Wednesday, December 17, 2008

[ Cloud Computing ] Re: why virtualization?

Dan,

Let me see if I can address this.

Virtualization is a means to disconnect the running application from the underlying hardware.  Its an enabling technology used by all the cloud computing vendors to provide higher availability, mobility, and scalability.

How does it do that? Well, for one, virtualization disconnects the cycles of application development and deployment from hardware refresh. You can move a VM from one hardware platform to another without redesigning the application. I have a customer who recently replaced aging pizza box servers with blades, and since I had them move their apps to VMs, it was easy. Change the server controller to specify the old hardware was no longer available, specify that the new hardware was, and let the server controller move the VM to the new hardware either by live migrate or at next scheduled outage for patching. That very same process works to increase availability. Because when a piece of hardware fails, the server controller moves the VMs from the failed hardware to the replacement. Or, finds existing servers with capacity and shuffles VMs about to reach an optimum performance distribution.

Virtualization also provides scalability if you design your software load to allow for VM cloning. Simply clone a running VM, and start say, a new middle tier to take the load off the other(s).

And further, the choice of hardware is not necessarily to select the smallest available computing units, its to select the units that have the best price to capacity ratio, while not selecting hardware so big that a single unit failure takes out more than can be spread about the remaining hardware.

We select servers based upon cost of CPU to Ram to Power and Space ratio. And that changes over time. Virtualization also gives us the freedom to select hardware at todays prices, and not feel locked into one vendor.

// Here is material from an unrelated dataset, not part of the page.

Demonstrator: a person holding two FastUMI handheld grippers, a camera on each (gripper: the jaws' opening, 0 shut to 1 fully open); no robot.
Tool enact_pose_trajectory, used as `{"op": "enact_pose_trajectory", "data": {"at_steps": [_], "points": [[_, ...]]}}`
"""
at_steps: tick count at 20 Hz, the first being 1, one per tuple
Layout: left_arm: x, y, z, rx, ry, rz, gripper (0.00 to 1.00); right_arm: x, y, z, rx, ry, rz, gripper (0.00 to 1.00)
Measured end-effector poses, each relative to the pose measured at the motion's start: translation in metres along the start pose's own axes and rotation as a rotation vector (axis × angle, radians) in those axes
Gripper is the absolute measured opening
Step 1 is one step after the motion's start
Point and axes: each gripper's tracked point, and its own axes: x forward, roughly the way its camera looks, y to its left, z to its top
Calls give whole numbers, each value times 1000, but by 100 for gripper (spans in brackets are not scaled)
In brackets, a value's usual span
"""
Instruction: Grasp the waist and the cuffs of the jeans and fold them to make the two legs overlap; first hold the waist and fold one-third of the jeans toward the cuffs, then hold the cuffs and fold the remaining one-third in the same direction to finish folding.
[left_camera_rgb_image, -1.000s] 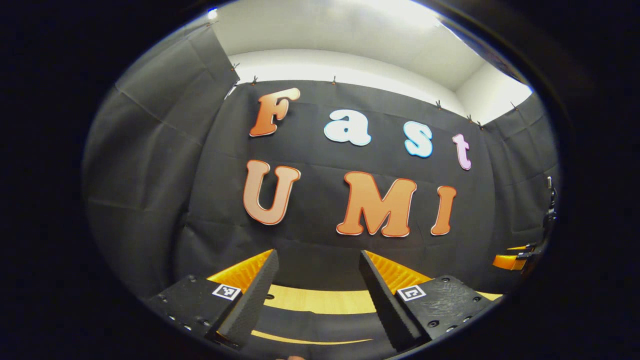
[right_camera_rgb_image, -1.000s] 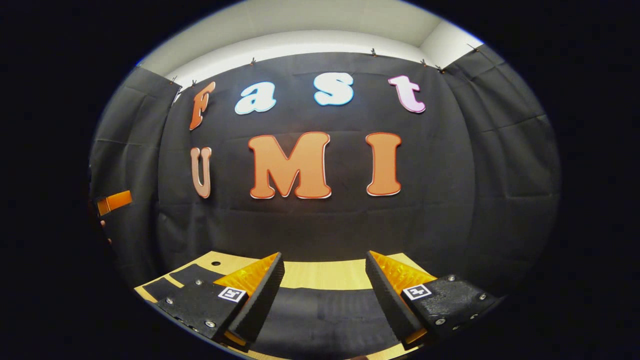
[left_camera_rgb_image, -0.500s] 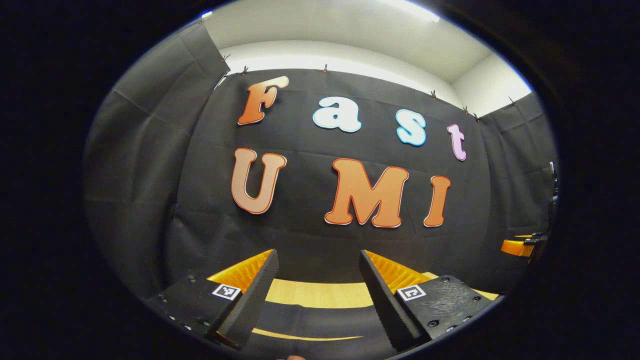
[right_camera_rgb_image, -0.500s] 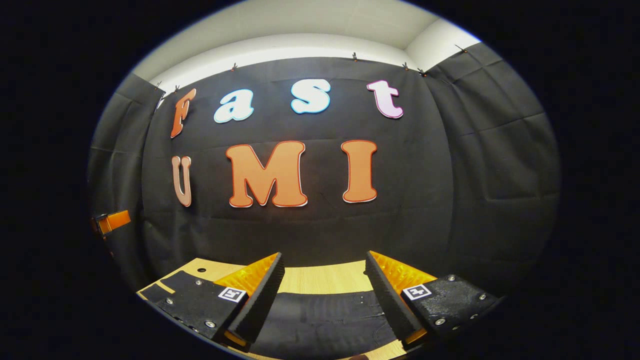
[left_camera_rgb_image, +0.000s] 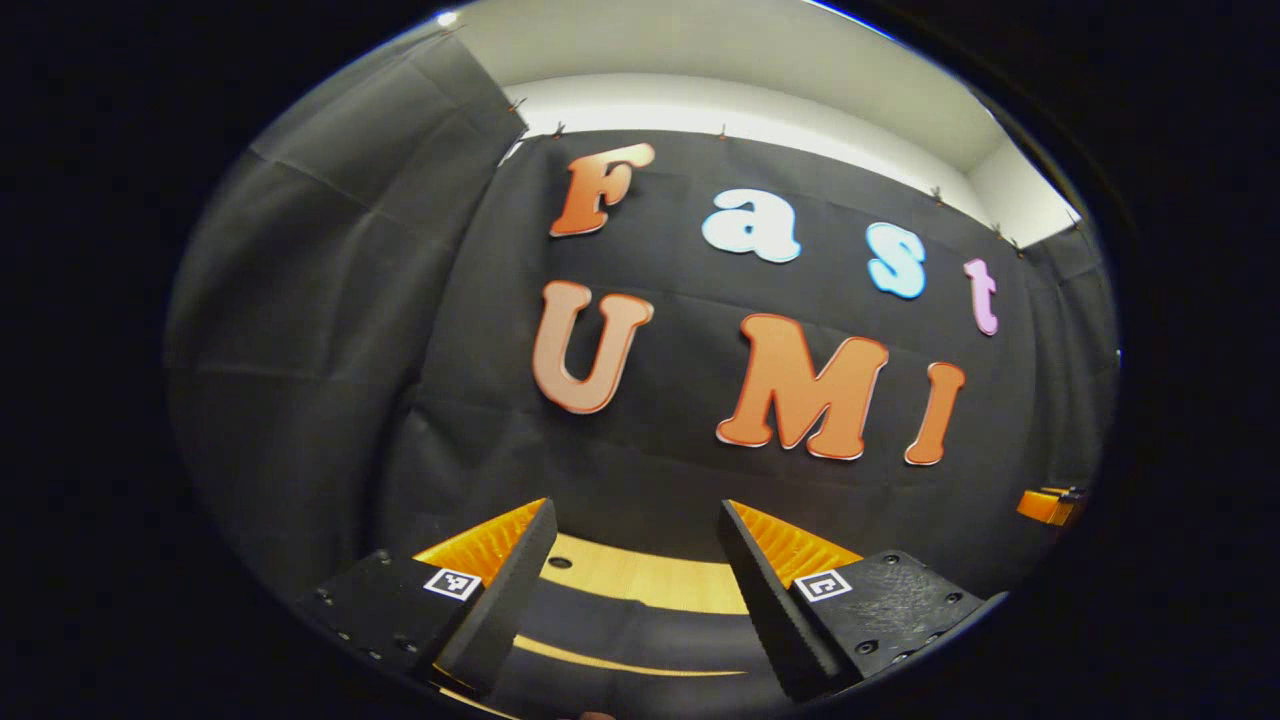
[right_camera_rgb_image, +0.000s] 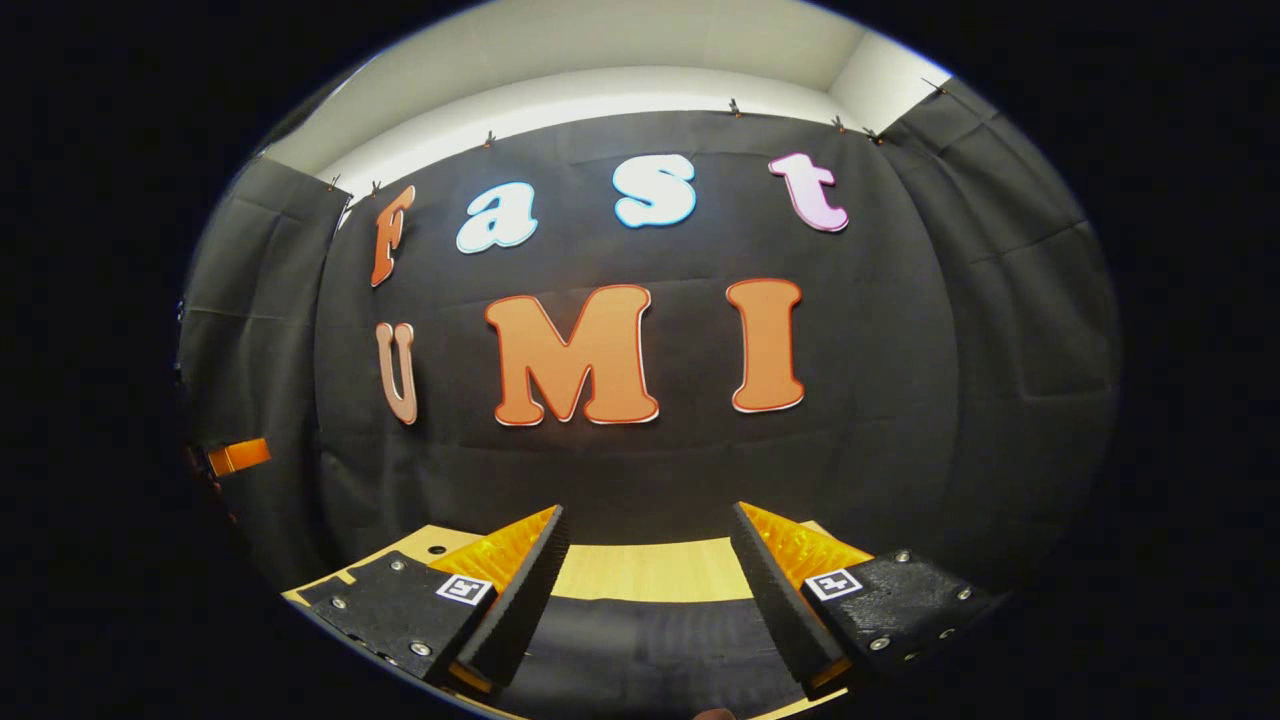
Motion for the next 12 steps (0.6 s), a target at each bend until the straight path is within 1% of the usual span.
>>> {"op": "enact_pose_trajectory", "data": {"at_steps": [1,2,3,4,6,8,9,10,11,12], "points": [[-4,12,-14,-39,42,28,96,6,6,-11,4,30,23,98],[-8,25,-32,-88,92,51,98,10,13,-20,5,59,42,98],[-14,36,-54,-141,144,69,98,13,18,-28,3,89,56,98],[-23,55,-76,-199,196,106,98,14,24,-38,-3,114,71,98],[-40,89,-122,-343,304,195,98,13,38,-51,-4,164,102,98],[-50,120,-169,-537,395,294,98,9,48,-62,-8,212,127,98],[-58,134,-190,-616,435,338,98,8,49,-63,-8,218,124,98],[-68,144,-208,-671,474,383,98,7,49,-65,-3,232,128,98],[-74,153,-225,-713,496,423,98,5,51,-67,8,242,130,100],[-81,159,-239,-757,528,459,98,4,49,-69,20,253,128,98]]}}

Now, as for the connection between VMs and Cloud, its a logical step. Once your organization is comfortable with VMs, you can then pick those VMs up out of your data center, and run them on most cloud computing vendor's clouds. Same concept applies. So say your data center is currently at max capacity, and there is no better hardware to gain CPU to RAM to Power and space ratio, why not pick some of your lower, less mission critical services and simply run them in the CLOUD while technology and your facilities catch up? Overflow parking at the mall at Christmas analogy...

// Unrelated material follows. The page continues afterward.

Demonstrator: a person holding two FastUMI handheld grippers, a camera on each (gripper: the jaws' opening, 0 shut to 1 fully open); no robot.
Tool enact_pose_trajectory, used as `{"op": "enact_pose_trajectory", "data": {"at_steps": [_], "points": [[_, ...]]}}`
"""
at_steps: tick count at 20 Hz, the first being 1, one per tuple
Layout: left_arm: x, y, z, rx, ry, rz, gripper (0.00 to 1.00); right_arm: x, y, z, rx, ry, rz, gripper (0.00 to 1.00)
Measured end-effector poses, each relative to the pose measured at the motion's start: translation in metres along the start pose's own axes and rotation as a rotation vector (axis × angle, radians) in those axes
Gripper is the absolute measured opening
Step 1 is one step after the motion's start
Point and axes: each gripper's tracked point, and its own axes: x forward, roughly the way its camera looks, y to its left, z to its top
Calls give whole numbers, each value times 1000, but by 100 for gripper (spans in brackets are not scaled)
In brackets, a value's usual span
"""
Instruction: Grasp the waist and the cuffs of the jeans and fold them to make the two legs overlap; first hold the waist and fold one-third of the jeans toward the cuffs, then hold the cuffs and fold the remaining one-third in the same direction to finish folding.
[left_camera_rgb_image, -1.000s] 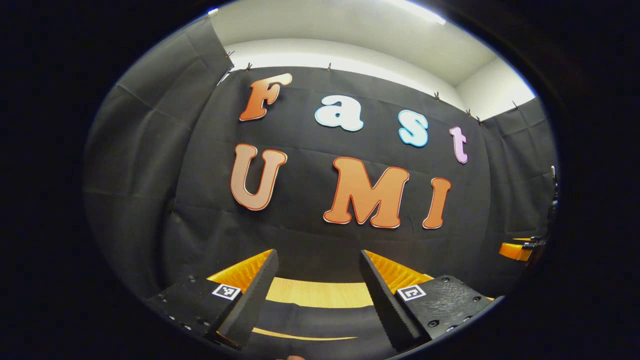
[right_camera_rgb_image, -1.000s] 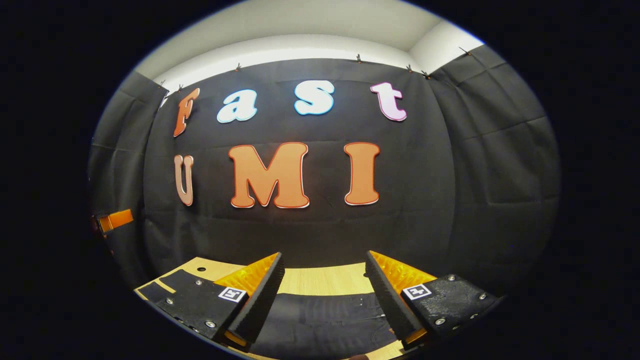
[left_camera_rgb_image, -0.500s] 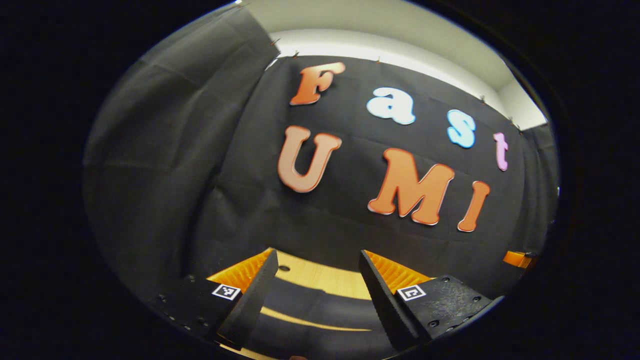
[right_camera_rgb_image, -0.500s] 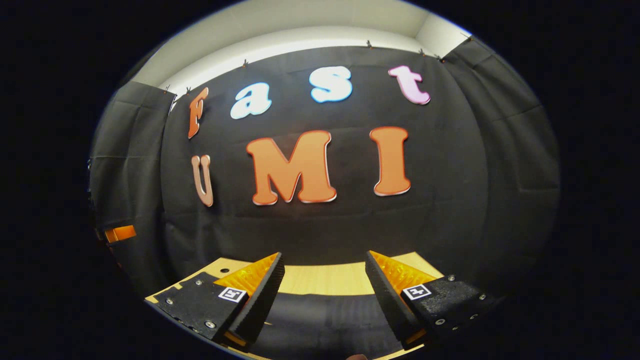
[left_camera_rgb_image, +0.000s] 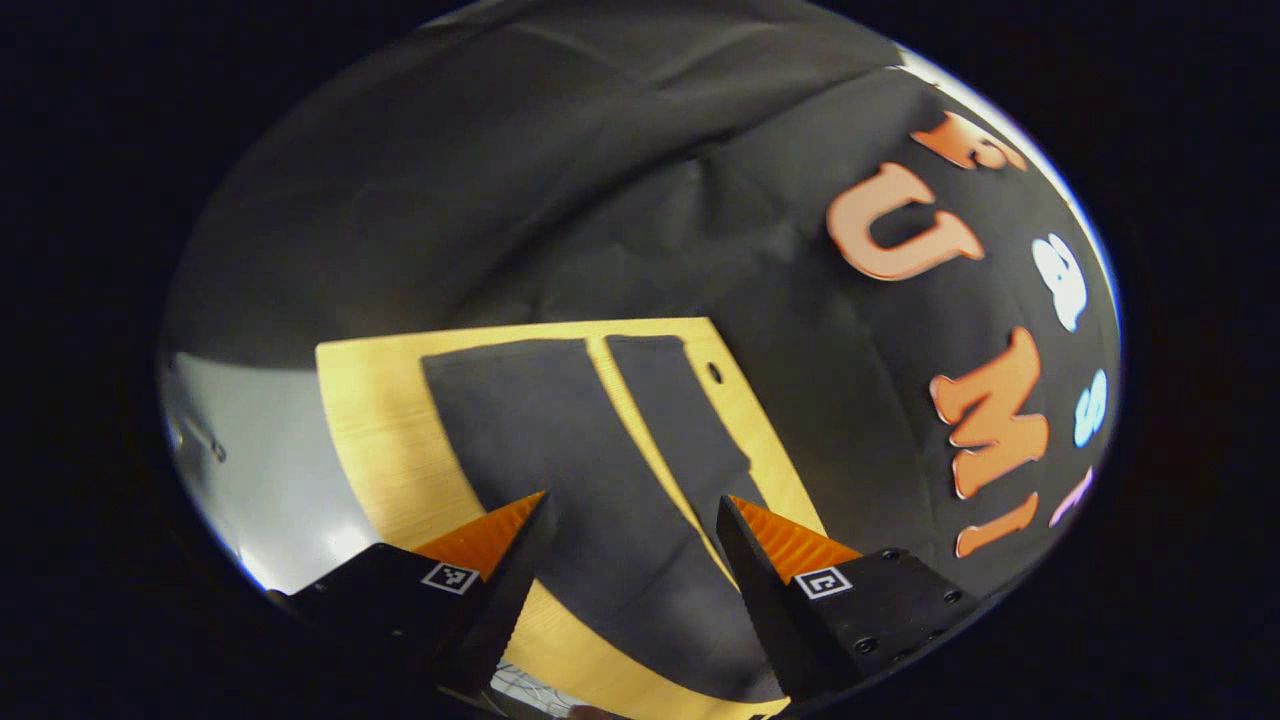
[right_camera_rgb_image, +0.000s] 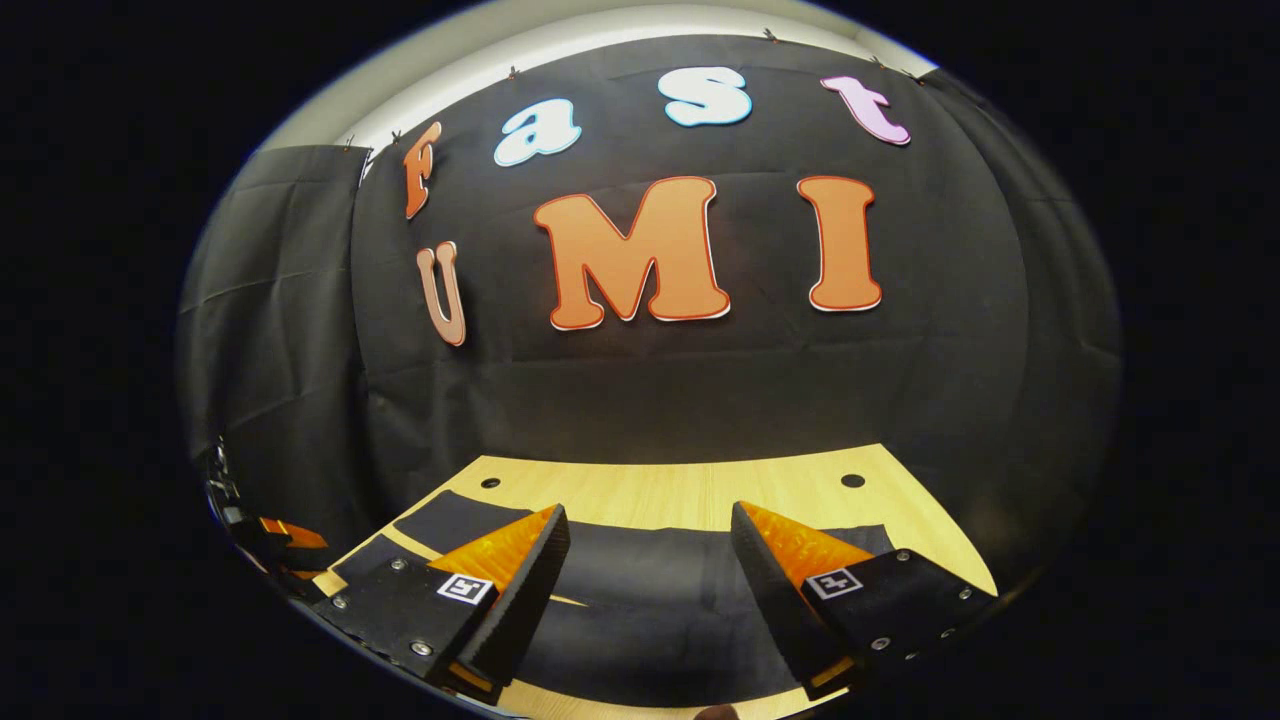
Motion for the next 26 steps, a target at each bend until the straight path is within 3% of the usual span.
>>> {"op": "enact_pose_trajectory", "data": {"at_steps": [5,9,17,20,21,23,25,26], "points": [[35,55,-15,-184,117,166,98,-6,-14,-15,57,71,-28,100],[51,72,-17,-239,153,232,99,-6,-31,-18,78,100,-64,98],[106,40,-13,-353,166,73,91,-6,-45,-13,158,128,-110,98],[126,26,-13,-323,180,24,90,-7,-47,-6,182,105,-129,98],[140,30,-14,-313,174,41,88,-8,-50,-7,186,107,-141,98],[144,39,-17,-333,161,98,48,-13,-55,-12,208,116,-168,98],[152,30,-16,-371,158,54,15,-23,-62,-16,225,112,-196,98],[154,28,-24,-391,184,53,16,-27,-66,-19,231,110,-209,98]]}}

Once you can factor in your real cost of compute unit in your owned data center, you can then compare that to the vendors out there and see if it makes financial sense to engage for more and more, rather than building your own capacity. And if you're worried about the cloud vendor raising prices, just realize that if you've gone down this path, and have developed the in-house ability to manage VMs, you can always acquire co-lo space, or build out your own data center to compete with the cloud vendor.

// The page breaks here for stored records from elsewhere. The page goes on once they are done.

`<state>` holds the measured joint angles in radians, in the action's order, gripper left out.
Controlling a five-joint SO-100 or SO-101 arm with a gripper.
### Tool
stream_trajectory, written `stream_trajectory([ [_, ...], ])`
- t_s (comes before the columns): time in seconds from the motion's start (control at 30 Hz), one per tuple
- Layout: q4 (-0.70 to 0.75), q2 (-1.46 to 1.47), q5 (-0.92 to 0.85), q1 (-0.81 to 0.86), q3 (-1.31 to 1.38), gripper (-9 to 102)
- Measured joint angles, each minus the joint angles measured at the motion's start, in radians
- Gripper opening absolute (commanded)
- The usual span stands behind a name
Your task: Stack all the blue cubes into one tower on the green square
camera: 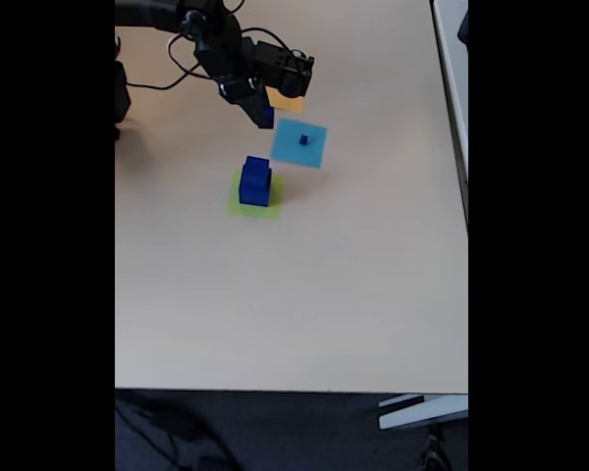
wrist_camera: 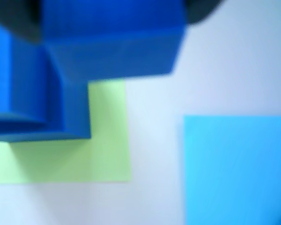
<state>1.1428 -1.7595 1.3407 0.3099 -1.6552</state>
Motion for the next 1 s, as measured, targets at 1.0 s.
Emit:
stream_trajectory([
  [1.0,0.006,0.034,-0.04,0.153,0.0,4],
])
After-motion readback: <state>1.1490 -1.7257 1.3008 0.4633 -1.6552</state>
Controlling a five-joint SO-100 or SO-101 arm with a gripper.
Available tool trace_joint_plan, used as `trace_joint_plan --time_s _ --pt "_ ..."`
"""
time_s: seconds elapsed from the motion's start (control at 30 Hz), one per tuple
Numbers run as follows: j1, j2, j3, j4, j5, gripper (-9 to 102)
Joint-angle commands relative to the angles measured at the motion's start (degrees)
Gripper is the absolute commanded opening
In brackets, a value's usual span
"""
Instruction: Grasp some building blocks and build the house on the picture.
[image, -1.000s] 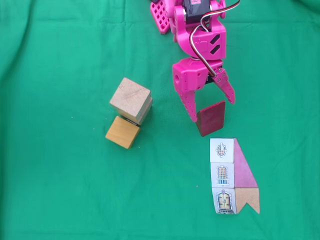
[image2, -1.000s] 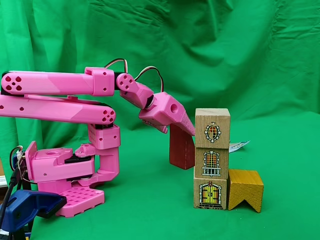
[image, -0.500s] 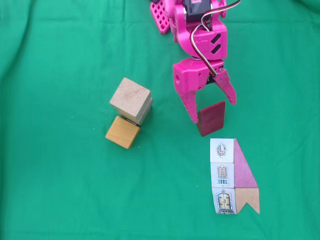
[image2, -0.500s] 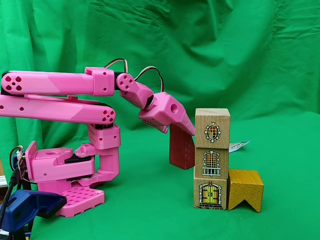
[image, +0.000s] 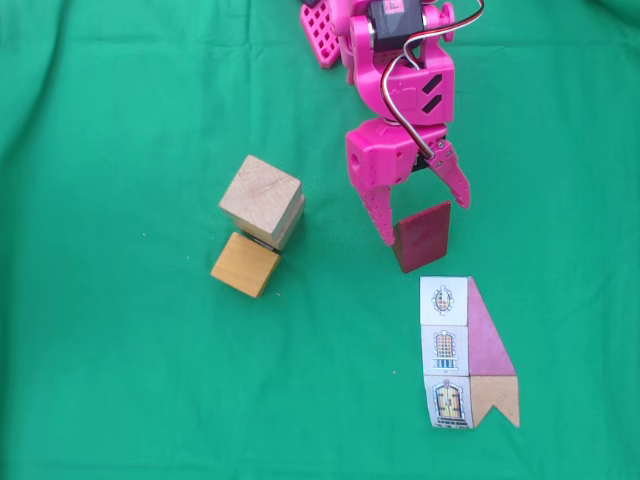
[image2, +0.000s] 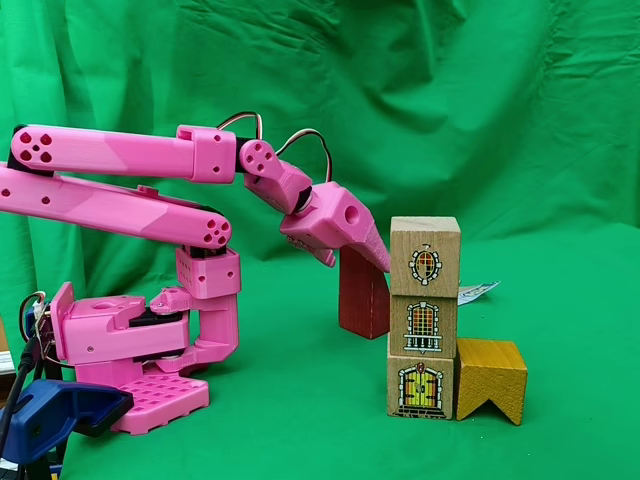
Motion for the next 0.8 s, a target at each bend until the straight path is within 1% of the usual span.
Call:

Eventually, the actual cost of compute units will trend towards 4 underlying costs: The cost of low-skilled Labor to rack and stack, monitor and pull dead hardware, the cost for Electricity, the cost for Real Estate, and the cost for Hardware. If the cloud vendors mark that up too high, its then cheaper for their customers to run things themselves, and they lose competitive advantage.

A server controller with the ability to power on and off servers on-demand, with the ability to load balance VMs on the fly, and to move things from failed or failing hardware, and staff trained to develop and support VMs are the critical needs in this environment.

I hope that addresses what you need. Cloud does not replace or supplant Virtualiztion, used properly, it builds upon it. I recommend that you build your management framework on it as it translates into greater organizational efficiency.

Niels

Dan Kearns wrote:

Out of curiosity.... it seems to me that two pretty fundamental tenets of cloud computing are contradictory:

Virtualization: a mechanism to get better utilization of existing hardware when loads are generally smaller than node capacity, or spiky in the time domain

Griddiness: (for lack of a better word) the idea that appropriate cloud designs support massive scale, and do it by aggregating many small+cheap failure-prone compute units with smarter software

If the goals are to have smarter software and maximize utilization (or minimize power consumption for equivalent compute capacity), then why introduce the constant runtime overhead of virtualization instead of, eg using smaller more power-efficient compute-unit designs and making the hardware controllable by software?

Am I missing something, or is virtualization a tactical answer and therefore a short-term solution, and not a great place to start building management frameworks (for example) on top of?